:: WHAT THE TASK ASKS ::
The records that follow must be printed exactly as they are.

:: EXERCISE MATERIAL ::

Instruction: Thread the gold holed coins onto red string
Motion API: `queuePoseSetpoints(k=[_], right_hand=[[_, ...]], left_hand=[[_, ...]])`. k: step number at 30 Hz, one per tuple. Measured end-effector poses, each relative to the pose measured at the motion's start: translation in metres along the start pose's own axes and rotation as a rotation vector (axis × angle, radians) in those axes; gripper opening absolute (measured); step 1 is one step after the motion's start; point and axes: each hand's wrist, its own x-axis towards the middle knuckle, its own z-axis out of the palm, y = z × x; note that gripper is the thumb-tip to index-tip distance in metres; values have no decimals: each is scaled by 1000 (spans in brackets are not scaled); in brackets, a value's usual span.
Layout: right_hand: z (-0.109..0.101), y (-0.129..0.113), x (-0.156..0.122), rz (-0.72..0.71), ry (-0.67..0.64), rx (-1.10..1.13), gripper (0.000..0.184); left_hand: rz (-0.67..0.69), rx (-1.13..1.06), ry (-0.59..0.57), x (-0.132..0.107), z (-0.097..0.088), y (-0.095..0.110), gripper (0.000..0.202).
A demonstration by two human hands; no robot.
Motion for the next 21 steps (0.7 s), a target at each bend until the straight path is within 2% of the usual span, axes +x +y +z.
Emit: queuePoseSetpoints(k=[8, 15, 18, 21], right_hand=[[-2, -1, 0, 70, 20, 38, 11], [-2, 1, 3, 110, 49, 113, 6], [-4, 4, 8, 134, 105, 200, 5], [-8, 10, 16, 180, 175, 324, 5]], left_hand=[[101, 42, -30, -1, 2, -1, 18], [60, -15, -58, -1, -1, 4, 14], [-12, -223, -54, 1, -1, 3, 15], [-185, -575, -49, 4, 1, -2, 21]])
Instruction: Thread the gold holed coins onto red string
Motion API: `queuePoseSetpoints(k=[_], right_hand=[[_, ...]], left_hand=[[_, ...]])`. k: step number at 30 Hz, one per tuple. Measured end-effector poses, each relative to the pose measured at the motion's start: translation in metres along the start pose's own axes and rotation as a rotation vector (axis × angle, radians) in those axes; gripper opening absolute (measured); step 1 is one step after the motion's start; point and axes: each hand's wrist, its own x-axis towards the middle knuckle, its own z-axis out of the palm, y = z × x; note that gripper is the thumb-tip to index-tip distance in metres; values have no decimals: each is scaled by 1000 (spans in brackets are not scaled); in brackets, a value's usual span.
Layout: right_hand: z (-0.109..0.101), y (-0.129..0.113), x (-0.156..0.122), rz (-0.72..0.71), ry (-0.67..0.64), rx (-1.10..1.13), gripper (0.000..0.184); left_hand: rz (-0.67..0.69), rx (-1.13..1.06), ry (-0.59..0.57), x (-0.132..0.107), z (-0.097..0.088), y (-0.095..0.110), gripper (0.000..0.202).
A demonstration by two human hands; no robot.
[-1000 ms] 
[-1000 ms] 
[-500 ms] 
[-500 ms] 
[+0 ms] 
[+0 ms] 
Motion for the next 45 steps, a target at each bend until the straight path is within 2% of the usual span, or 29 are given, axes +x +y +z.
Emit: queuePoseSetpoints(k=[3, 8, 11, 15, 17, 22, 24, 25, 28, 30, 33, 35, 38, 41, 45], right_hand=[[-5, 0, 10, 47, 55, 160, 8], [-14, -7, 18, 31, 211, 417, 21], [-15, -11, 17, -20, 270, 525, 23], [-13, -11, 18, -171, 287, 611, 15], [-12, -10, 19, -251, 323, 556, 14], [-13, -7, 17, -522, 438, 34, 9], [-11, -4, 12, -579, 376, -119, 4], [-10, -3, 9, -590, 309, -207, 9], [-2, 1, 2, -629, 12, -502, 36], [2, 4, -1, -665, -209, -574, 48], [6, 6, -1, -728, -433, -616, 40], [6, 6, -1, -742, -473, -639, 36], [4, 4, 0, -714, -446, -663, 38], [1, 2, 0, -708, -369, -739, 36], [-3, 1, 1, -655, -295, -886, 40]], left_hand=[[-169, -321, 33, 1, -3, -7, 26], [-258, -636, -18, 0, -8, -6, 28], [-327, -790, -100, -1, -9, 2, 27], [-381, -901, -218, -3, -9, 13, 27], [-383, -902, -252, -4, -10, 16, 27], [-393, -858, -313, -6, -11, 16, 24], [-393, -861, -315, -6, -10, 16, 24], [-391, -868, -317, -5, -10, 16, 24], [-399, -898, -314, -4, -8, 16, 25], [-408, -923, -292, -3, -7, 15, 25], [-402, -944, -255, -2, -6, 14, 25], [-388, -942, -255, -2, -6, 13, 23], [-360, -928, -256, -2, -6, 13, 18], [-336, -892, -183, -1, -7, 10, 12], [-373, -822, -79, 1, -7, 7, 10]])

:: RESPONSE BOX ::
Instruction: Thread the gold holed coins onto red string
Motion API: `queuePoseSetpoints(k=[_], right_hand=[[_, ...]], left_hand=[[_, ...]])`. k: step number at 30 Hz, one per tuple. Measured end-effector poses, each relative to the pose measured at the motion's start: translation in metres along the start pose's own axes and rotation as a rotation vector (axis × angle, radians) in those axes; gripper opening absolute (measured); step 1 is one step after the motion's start; point and axes: each hand's wrist, its own x-axis towards the middle knuckle, its own z-axis out of the palm, y = z × x; note that gripper is the thumb-tip to index-tip distance in metres; values have no decimals: each is scaled by 1000 (spans in brackets are not scaled); in brackets, a value's usual span.
Layout: right_hand: z (-0.109..0.101), y (-0.129..0.113), x (-0.156..0.122), rz (-0.72..0.71), ry (-0.67..0.64), rx (-1.10..1.13), gripper (0.000..0.184); left_hand: rz (-0.67..0.69), rx (-1.13..1.06), ry (-0.59..0.57), x (-0.132..0.107), z (-0.097..0.088), y (-0.095..0.110), gripper (0.000..0.202).
A demonstration by two human hands; no robot.
Motion for the next 21 steps (0.7 s), a target at each bend until the straight path is within 2% of the usual span, axes +x +y +z.
Emit: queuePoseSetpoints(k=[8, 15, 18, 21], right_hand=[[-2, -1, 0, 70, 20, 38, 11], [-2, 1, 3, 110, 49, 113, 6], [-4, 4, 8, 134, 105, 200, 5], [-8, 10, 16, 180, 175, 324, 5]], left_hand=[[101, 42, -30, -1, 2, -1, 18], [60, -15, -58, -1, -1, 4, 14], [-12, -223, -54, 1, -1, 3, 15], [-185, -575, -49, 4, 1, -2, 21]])
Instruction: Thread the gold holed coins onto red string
Motion API: `queuePoseSetpoints(k=[_], right_hand=[[_, ...]], left_hand=[[_, ...]])`. k: step number at 30 Hz, one per tuple. Measured end-effector poses, each relative to the pose measured at the motion's start: translation in metres along the start pose's own axes and rotation as a rotation vector (axis × angle, radians) in those axes; gripper opening absolute (measured); step 1 is one step after the motion's start; point and axes: each hand's wrist, its own x-axis towards the middle knuckle, its own z-axis out of the palm, y = z × x; note that gripper is the thumb-tip to index-tip distance in metres; values have no decimals: each is scaled by 1000 (spans in brackets are not scaled); in brackets, a value's usual span.
Layout: right_hand: z (-0.109..0.101), y (-0.129..0.113), x (-0.156..0.122), rz (-0.72..0.71), ry (-0.67..0.64), rx (-1.10..1.13), gripper (0.000..0.184); left_hand: rz (-0.67..0.69), rx (-1.13..1.06), ry (-0.59..0.57), x (-0.132..0.107), z (-0.097..0.088), y (-0.095..0.110), gripper (0.000..0.202).
A demonstration by two human hands; no robot.
[-1000 ms] 
[-1000 ms] 
[-500 ms] 
[-500 ms] 
[+0 ms] 
[+0 ms] 
Motion for the next 45 steps, a target at each bend until the straight path is within 2% of the usual span, or 29 are given, axes +x +y +z.
Emit: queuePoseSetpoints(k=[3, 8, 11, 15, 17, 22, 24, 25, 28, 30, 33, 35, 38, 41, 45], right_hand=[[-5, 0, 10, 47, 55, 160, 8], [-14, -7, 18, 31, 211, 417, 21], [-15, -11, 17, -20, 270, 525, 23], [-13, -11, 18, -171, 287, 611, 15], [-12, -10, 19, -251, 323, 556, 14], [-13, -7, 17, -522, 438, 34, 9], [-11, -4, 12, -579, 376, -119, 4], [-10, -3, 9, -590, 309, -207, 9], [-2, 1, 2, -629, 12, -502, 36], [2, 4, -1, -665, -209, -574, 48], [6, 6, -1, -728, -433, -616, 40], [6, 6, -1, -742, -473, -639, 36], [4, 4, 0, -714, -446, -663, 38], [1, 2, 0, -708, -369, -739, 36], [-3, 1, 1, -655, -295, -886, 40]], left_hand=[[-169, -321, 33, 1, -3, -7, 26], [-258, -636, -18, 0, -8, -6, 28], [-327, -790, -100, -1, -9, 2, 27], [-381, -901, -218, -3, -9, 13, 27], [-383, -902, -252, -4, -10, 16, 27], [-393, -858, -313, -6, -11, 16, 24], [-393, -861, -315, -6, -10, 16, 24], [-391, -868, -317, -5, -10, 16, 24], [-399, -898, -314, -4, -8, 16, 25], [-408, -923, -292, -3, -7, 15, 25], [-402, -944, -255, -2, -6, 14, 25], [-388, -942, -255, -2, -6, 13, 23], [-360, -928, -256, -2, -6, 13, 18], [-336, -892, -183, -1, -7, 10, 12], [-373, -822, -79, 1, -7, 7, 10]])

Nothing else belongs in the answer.